__About this exercise__
Copy out each line of the material in which the word "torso" appears.

__Data excerpt__

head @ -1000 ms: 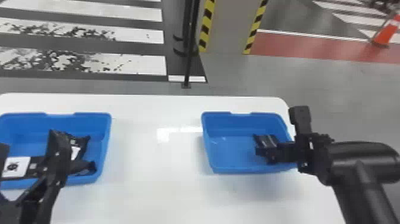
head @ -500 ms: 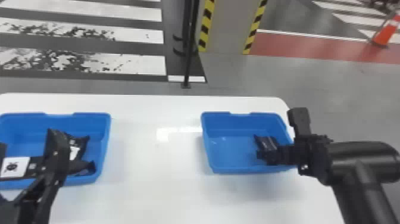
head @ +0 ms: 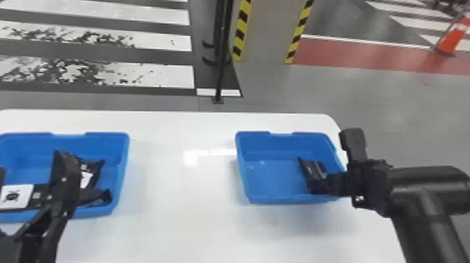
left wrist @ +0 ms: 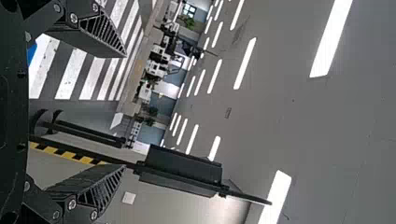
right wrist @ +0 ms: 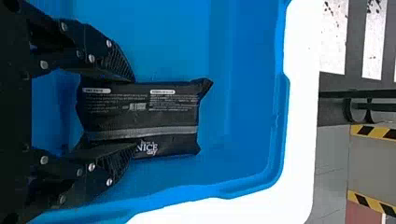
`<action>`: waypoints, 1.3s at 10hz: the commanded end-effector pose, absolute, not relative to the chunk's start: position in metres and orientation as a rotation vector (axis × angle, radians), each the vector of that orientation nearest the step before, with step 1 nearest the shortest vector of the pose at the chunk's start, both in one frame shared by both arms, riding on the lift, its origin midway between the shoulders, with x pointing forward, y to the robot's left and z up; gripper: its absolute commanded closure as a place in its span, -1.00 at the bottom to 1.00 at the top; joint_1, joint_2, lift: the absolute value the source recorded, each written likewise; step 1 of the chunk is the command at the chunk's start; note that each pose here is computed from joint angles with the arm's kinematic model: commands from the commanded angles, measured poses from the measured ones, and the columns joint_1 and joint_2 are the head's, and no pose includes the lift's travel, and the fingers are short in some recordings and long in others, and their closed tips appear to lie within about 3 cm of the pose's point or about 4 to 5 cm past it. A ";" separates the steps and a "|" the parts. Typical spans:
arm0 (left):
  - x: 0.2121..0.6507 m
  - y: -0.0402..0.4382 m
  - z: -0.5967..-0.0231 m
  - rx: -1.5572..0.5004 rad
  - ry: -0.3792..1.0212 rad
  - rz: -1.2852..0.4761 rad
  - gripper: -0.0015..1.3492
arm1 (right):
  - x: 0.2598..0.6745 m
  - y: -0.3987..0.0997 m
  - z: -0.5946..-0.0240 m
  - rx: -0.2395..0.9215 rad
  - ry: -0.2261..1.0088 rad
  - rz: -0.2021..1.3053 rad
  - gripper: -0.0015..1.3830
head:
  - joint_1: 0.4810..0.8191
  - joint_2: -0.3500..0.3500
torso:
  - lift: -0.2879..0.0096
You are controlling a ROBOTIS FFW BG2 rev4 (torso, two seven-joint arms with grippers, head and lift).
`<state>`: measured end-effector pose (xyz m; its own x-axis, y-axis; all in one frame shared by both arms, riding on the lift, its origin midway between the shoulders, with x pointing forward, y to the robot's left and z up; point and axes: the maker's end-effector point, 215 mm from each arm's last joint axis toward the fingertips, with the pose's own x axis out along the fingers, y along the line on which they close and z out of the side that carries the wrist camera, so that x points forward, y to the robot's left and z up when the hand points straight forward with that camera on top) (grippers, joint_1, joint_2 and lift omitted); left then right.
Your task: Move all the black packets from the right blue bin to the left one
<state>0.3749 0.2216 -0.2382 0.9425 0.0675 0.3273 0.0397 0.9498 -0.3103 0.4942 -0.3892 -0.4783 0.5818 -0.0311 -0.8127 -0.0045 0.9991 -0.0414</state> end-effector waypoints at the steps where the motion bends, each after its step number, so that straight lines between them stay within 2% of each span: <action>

__Answer__
torso:
You are controlling a ROBOTIS FFW BG2 rev4 (torso, two seven-joint arms with grippers, head and lift).

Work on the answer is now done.